Rennes : la rue de deux écoles fermée aux voitures chaque matin pour permettre aux écoliers de circuler en toute sécurité
Depuis le 25 avril 2022, la Ville de Rennes a lancé une expérimentation aux abords de deux de ses écoles. Chaque matin, à l’heure où les écoliers sont sur le chemin de l’école, les rues de ces deux établissements scolaires sont fermées à la circulation pendant 30 minutes, période pendant laquelle seuls les piétons, les personnes à vélo ou à trottinettes peuvent y circuler.
C’est dans le cadre du budget participatif que la Ville de Rennes s’est lancée dans le projet des « rues piétonnières devant les écoles », déposé en 2021 par un élève de l’école élémentaire Gantelles. Cette école, située dans le quartier de Maurepas, ainsi que l’école Joseph Lotte, dans le quartier Saint‑Martin, ont donc été sélectionnées pour cette expérimentation, qui a lieu depuis le 25 avril 2022 et ce, jusqu’au 7 juillet prochain.

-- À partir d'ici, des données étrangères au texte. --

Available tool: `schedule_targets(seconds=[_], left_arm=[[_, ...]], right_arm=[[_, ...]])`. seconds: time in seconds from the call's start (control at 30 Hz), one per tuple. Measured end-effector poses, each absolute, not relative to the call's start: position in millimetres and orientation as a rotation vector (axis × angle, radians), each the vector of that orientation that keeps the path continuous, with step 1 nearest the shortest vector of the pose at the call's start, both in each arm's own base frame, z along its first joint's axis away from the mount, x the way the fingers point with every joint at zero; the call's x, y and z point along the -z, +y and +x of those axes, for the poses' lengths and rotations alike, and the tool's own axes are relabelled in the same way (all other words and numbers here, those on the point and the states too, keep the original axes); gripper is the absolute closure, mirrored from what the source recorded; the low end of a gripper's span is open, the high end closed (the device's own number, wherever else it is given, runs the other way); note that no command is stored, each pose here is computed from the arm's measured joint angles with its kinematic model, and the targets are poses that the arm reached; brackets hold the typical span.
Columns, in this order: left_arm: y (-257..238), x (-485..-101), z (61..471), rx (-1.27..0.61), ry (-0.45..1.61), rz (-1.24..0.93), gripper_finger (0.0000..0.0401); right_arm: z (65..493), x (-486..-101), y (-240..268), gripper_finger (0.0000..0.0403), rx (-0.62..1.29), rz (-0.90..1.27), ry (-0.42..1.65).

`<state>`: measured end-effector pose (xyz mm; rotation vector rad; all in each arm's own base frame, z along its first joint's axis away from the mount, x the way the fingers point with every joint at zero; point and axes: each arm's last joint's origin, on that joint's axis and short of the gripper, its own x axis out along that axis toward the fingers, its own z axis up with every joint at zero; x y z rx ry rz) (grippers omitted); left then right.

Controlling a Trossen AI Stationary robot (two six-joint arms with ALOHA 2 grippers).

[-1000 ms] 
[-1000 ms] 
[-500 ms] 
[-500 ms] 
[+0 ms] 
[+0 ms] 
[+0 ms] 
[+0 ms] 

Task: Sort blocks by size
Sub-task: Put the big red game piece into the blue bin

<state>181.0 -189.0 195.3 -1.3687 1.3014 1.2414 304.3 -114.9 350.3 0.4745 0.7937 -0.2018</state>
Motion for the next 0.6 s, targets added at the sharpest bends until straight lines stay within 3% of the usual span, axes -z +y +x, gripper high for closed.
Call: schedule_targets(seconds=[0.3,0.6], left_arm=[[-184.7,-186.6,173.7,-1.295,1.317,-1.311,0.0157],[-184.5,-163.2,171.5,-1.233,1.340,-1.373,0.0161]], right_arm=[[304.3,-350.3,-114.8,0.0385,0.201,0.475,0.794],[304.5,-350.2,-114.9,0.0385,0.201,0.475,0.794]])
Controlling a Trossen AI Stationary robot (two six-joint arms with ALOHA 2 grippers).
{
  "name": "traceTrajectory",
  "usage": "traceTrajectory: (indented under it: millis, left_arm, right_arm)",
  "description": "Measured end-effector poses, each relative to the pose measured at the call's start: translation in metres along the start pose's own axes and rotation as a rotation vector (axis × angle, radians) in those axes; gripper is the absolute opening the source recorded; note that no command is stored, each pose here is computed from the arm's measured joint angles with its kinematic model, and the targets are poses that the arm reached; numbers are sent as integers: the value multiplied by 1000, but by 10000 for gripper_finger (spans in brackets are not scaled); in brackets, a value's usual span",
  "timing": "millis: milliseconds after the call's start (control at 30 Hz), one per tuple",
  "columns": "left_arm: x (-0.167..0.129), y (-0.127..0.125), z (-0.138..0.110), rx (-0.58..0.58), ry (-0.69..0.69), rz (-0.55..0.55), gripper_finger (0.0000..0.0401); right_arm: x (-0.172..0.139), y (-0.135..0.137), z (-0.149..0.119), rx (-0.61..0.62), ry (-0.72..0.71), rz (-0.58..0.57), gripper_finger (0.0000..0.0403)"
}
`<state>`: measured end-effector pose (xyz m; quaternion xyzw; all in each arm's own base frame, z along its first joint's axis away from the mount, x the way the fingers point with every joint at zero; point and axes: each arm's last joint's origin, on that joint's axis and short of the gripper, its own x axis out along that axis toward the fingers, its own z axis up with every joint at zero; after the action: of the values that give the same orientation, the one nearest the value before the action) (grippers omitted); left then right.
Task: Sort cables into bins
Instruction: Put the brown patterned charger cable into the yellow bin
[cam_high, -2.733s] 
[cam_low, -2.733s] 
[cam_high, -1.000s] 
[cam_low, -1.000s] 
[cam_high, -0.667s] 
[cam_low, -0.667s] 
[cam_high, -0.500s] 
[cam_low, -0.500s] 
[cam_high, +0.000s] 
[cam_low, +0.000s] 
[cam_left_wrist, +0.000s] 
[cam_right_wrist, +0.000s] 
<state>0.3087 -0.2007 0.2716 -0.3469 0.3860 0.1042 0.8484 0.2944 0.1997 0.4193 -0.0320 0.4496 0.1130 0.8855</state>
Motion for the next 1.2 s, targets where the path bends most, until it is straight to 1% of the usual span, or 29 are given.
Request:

Concrètement, les rues sont barrées aux automobilistes par des barrières amovibles de 8 h 20 à 8 h 50 chaque matin d’école, ainsi que le mercredi midi, de 11 h 50 à 12 h 20. Pendant ces horaires, les riverains peuvent toutefois circuler en voiture, mais pas à plus de 20km/h.
« Une trentaine de parents vient en voiture, sur une école de 400 enfants »
« C’est beaucoup plus calme et beaucoup mieux », confie à Ouest‑France Anatole, l’élève de CM2 à l’origine de cette idée, comparant son arrivée à l’école à vélo en ce premier matin de l’expérimentation par rapport aux conditions d’avant. « Je viens à l’école en vélo et mes parents ont tout le temps peur que je me fasse écraser », ajoute‑t‑il en entrevue à 20 Minutes.
À l’école des Gantelles, où il est scolarisé, la grande majorité des élèves viennent en classe à pied ou à vélo. « Une trentaine de parents vient en voiture, sur une école de 400 enfants », estime le père d’Anatole. « Les écoles ne sont en effet pas loin du domicile, ce qui incite à venir à vélo, à trottinette ou à pied », confirme Valérie Faucheux, adjointe déléguée aux Mobilités.
« Si on veut que les enfants soient autonomes dans une ville, il faut déjà qu’ils puissent aller en toute sécurité à l’école », ajoute Lucile Koch, conseillère municipale déléguée à la ville à taille d’enfant.
Le dispositif n’est pas testé à la fin de la journée des classes pour le moment, les sorties des élèves étant échelonnées sur une plus longue période à cause des études et des différents ateliers périscolaires. Valérie Faucheux est toutefois ouverte au débat.
Un corps en mouvement, un cerveau prêt pour les apprentissages
Gaëlle Rougier, adjointe déléguée à l’Éducation, souligne les avantages que ce projet a pour les enfants, qui vont bien plus loin que des enjeux de sécurité : « Une étude de Santé publique France rapporte que les confinements ont fait baisser significativement l’activité physique des enfants. Le fait d’aller à l’école à pied ou à vélo met déjà le corps, en mouvement, et leur cerveau plus prompt aux apprentissages ».
Un bilan sera établi pendant l’été, après ces deux mois et demi de test.